Ucalgary mpp week 15 reflection
Dec. 4 – Dec. 8 2023; as the first semester of my UCalgary MPP program draws to a close, it's astounding to reflect on how swiftly the weeks have passed, with the final day being December 5. This week in PPOL699: Competitive Policy, we continued our discussion on regulatory economics expanding from the previous 2 weeks.
We ventured into the challenging terrain of setting optimal prices for regulated natural monopolies, characterized by large fixed costs and the production of multiple output goods. We scrutinized the limitations of traditional pricing models in this context:
- Marginal Cost Pricing: While ideal for eliminating deadweight loss, this model falls short as it leads to negative profits in the context of a natural monopoly.
- Average Cost Pricing: This approach stumbles due to the difficulty in making appropriate cost allocations, especially when common/shared input costs are involved.
We concluded that optimal pricing in such scenarios requires a strategy that transcends direct cost allocations and ensures profitability beyond the marginal cost pricing level. Essentially, it's about striking a balance between profitability and minimizing deadweight loss, all within the confines of a zero-profit constraint for the firm.
The goal is to ensure the firm's viability without resorting to government subsidies and this is when we got introduced to Ramsey pricing which suggests varying the prices for different goods based on their demand elasticity. Ramsey pricing dictates that the price markup over marginal cost should be inversely related to the price elasticity of demand. In simpler terms, products with more elastic (price-sensitive) demand have smaller markups over marginal costs, while those with less elastic demand see higher markups. This method stems from the idea of optimal taxation developed by Ramsey, where the goal is to minimize distortions in the market while ensuring the financial viability of the firm.
Another key topic we discussed was the impact of capacity constraints on market dynamics. We revisited the Cournot Equilibrium graph, adding the dimension of capacity constraints to understand how firms behave under different competitive scenarios – whether as Cournot or Bertrand competitors with homogeneous goods. This led us to examine three distinct cases:
- Capacity Constrained Output: Where firms are limited by their capacity, leading them to set quantities equal to their capacity.

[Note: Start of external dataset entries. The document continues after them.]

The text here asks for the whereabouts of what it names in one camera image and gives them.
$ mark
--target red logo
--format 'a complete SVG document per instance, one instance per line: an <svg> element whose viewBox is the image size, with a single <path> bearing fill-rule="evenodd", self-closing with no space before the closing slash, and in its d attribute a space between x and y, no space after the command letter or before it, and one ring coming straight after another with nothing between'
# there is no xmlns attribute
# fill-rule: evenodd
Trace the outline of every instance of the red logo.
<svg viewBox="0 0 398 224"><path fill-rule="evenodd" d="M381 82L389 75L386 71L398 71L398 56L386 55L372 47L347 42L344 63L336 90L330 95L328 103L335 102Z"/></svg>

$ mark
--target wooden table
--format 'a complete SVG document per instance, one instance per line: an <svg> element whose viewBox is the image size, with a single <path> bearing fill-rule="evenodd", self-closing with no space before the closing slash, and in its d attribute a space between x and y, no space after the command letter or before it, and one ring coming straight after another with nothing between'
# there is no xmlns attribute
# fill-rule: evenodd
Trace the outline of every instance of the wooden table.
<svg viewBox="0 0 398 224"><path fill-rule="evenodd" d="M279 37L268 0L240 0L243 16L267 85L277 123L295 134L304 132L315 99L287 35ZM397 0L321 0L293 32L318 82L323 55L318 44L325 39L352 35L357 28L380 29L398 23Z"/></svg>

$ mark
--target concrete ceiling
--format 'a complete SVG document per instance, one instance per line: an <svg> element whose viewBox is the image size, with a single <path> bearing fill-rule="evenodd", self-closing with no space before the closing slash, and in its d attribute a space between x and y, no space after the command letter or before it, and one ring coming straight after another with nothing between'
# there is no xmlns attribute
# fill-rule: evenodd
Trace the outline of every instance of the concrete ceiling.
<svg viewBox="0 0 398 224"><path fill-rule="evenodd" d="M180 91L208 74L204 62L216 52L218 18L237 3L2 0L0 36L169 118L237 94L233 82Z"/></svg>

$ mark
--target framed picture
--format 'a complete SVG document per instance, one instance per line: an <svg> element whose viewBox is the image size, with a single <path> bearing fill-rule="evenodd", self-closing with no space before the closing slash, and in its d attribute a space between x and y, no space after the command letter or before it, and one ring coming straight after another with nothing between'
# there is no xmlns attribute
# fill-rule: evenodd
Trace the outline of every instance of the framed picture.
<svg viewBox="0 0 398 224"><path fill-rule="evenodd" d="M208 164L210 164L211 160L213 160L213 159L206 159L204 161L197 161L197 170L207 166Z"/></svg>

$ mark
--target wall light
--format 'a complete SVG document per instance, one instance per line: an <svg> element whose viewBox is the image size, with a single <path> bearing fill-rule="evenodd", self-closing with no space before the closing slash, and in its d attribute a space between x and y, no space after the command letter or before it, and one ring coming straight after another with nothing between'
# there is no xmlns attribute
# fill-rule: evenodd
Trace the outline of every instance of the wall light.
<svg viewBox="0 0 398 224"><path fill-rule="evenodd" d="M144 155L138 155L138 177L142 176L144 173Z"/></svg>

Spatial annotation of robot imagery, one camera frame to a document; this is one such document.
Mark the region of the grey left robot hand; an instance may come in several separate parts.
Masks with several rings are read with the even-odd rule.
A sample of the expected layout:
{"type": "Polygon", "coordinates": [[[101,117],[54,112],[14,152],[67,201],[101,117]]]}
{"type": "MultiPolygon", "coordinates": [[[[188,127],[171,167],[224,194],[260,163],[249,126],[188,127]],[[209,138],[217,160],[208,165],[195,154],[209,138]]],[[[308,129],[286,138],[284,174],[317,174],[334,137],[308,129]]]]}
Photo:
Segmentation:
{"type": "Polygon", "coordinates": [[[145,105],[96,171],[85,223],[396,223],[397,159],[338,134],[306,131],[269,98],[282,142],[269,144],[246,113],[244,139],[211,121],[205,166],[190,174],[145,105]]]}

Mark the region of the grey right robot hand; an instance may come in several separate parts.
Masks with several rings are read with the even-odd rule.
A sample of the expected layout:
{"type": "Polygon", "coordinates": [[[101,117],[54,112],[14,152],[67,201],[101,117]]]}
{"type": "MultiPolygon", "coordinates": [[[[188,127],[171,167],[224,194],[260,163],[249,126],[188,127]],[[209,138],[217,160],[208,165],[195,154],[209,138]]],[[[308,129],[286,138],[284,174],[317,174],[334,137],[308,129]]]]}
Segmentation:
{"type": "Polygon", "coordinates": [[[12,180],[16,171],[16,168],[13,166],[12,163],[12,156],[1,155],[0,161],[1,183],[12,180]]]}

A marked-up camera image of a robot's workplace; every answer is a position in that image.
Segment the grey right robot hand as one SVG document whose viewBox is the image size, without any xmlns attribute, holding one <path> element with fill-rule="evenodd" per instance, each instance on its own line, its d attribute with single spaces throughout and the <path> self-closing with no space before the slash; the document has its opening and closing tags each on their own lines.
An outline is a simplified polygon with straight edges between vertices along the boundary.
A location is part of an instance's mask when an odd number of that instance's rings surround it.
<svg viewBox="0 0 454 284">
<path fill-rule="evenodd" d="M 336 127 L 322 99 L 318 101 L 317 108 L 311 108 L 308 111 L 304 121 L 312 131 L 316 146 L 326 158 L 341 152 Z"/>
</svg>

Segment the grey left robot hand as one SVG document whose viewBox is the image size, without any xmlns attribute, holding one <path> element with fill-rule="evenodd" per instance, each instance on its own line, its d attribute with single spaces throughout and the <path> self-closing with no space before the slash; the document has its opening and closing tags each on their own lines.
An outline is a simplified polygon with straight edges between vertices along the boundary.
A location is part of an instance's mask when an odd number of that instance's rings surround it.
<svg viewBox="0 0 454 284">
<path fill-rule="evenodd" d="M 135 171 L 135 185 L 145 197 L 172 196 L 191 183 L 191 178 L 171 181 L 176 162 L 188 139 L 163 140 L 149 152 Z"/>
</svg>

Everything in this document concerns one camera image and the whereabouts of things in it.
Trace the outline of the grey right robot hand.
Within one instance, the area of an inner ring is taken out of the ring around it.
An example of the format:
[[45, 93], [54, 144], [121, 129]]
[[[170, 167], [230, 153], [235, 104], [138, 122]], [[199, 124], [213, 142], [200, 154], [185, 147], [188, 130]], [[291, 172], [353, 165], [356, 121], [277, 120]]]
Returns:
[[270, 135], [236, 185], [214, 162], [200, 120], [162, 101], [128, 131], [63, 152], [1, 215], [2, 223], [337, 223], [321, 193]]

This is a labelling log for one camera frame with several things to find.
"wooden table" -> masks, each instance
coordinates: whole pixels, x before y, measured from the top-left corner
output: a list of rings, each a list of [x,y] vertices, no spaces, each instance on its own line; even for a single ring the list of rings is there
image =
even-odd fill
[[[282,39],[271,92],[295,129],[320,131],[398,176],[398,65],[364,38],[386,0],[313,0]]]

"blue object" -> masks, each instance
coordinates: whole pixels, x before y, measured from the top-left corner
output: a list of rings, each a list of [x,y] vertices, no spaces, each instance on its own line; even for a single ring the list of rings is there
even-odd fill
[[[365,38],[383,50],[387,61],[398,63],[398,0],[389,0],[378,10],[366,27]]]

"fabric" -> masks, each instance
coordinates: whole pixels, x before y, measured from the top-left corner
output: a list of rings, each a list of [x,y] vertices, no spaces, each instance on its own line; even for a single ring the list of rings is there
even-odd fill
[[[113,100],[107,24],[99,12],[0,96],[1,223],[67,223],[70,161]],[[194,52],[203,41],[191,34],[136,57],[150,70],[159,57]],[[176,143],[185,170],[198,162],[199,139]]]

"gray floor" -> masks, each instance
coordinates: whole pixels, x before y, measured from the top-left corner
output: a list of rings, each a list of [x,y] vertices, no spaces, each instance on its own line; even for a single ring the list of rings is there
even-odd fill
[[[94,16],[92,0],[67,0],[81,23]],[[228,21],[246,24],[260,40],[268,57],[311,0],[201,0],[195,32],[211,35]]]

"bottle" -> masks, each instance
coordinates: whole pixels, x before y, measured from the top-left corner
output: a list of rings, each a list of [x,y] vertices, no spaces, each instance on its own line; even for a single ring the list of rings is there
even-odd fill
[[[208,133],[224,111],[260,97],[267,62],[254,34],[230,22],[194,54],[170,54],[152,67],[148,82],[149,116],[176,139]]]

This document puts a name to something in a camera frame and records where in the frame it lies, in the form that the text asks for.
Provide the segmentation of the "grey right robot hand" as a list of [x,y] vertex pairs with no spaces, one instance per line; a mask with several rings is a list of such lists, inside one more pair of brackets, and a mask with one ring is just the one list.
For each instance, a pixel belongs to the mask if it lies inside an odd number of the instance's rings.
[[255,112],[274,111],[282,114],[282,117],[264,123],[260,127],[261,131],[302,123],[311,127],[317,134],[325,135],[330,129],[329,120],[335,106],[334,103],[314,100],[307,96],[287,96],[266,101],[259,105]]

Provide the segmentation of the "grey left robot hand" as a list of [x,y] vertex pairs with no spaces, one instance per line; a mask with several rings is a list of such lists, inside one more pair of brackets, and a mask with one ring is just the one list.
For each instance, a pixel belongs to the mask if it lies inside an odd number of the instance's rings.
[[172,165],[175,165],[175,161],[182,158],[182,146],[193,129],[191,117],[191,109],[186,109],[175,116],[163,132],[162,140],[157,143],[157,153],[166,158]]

- Capacity Not Constrained: In this scenario, either firm can supply the entire market at a price equal to marginal cost, leading to the usual Bertrand Equilibrium.
- Edgeworth Cycles: A situation where at least one firm cannot supply the whole market, and at least one can produce at its best Cournot response function, raising questions about price equilibrium and market behavior.
During our PPOL602: Markets and Public Policy lecture, we embarked on a thorough review of all the semester's materials, preparing for the final exam.
In PPOL 619: Governance, Institutions, and Public Policy, we had group final presentations, showcasing our collective research and analytical skills. Our group presentation centered around a pressing issue: aligning Alberta's carbon emission policies with the federal framework to achieve a net-zero carbon economy by 2050. This task was particularly challenging given that approximately 25% of Alberta’s GDP stems from emission-intensive and trade-exposed (EITE) industries.
The objective of our briefing note was to forge a path for Alberta to strengthen its commitment to carbon neutrality by 2050. This involved navigating the complexities of global shifts toward low-carbon economies and addressing investor concerns about long-term risks. Our key recommendations included:
- Introducing Carbon Contracts for Difference (CCfDs): A strategy to spur investment in low-carbon technologies by mitigating financial risks associated with uncertain future carbon pricing.
- Planning for Milestone Years: Integrating the milestone years from the Canadian Net-Zero Emissions Accountability Act (CNZEAA) into Alberta's emissions reduction strategy.
- Re-evaluating CCUS Support: Focusing government policy and financial support on Carbon Capture, Utilization, and Storage (CCUS) projects with sustainable long-term prospects.
- Strengthening TIER: Advocating for the full pricing of electricity emissions by eliminating output-based allocations, thus encouraging a transition to cleaner energy sources.
As we conclude this semester, I look forward to carrying forward these insights into future endeavors and continuing to explore the intersection of policy, governance, and real-world challenges.
*Photo: The Kwakiutl Totem Pole Edmonton, AB taken Apr/04 2021.